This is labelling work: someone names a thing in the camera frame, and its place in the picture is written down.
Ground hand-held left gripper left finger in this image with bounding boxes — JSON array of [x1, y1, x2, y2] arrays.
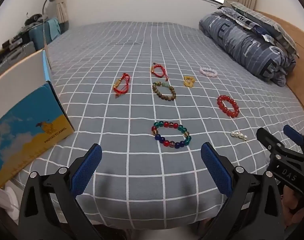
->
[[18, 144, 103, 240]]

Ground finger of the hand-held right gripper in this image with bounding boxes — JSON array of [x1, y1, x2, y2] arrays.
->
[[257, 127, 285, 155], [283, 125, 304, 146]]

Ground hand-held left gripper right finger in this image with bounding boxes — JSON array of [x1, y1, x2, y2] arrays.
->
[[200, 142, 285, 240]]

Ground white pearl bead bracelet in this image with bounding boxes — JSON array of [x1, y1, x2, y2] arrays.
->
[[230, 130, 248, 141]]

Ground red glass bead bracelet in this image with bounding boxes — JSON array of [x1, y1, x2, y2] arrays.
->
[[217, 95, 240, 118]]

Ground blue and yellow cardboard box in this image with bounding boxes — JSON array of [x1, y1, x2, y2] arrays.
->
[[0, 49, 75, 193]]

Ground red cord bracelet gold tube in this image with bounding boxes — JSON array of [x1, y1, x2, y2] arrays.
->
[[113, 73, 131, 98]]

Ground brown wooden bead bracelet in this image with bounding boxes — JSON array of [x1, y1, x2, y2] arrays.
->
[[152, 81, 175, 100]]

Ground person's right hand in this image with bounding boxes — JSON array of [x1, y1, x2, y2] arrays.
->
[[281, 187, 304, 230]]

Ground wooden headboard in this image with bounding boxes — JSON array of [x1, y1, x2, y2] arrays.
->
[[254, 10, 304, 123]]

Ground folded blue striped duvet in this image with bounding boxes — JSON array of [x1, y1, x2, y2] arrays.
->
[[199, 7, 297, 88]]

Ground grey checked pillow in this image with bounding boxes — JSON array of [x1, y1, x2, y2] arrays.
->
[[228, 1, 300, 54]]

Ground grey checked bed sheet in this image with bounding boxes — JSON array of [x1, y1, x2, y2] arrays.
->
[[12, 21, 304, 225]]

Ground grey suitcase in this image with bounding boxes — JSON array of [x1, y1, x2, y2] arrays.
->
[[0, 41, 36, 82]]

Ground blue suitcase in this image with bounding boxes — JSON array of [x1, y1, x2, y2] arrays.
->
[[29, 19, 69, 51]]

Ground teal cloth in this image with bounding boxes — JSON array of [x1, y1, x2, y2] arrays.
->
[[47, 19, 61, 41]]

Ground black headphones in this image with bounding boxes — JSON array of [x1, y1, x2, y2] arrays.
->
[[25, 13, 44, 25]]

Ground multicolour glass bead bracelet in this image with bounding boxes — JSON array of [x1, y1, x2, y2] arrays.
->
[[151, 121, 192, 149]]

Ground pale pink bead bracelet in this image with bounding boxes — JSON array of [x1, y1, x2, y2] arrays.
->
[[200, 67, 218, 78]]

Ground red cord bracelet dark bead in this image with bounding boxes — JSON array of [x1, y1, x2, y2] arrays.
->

____

» **PROBLEM DESCRIPTION**:
An exact copy of the lines above between the line holding "Ground red glass" and the line holding "Ground grey checked pillow", inclusive, is the whole answer.

» **FINAL ANSWER**:
Ground red glass bead bracelet in this image with bounding boxes — JSON array of [x1, y1, x2, y2] arrays.
->
[[217, 95, 240, 118]]

Ground blue and yellow cardboard box in this image with bounding boxes — JSON array of [x1, y1, x2, y2] arrays.
->
[[0, 49, 75, 193]]

Ground red cord bracelet gold tube in this image with bounding boxes — JSON array of [x1, y1, x2, y2] arrays.
->
[[113, 73, 131, 98]]

Ground brown wooden bead bracelet in this image with bounding boxes — JSON array of [x1, y1, x2, y2] arrays.
->
[[152, 81, 175, 100]]

Ground person's right hand in this image with bounding boxes — JSON array of [x1, y1, x2, y2] arrays.
->
[[281, 187, 304, 230]]

Ground wooden headboard in this image with bounding boxes — JSON array of [x1, y1, x2, y2] arrays.
->
[[254, 10, 304, 123]]

Ground folded blue striped duvet in this image with bounding boxes — JSON array of [x1, y1, x2, y2] arrays.
->
[[199, 7, 297, 88]]

Ground grey checked pillow in this image with bounding boxes — JSON array of [x1, y1, x2, y2] arrays.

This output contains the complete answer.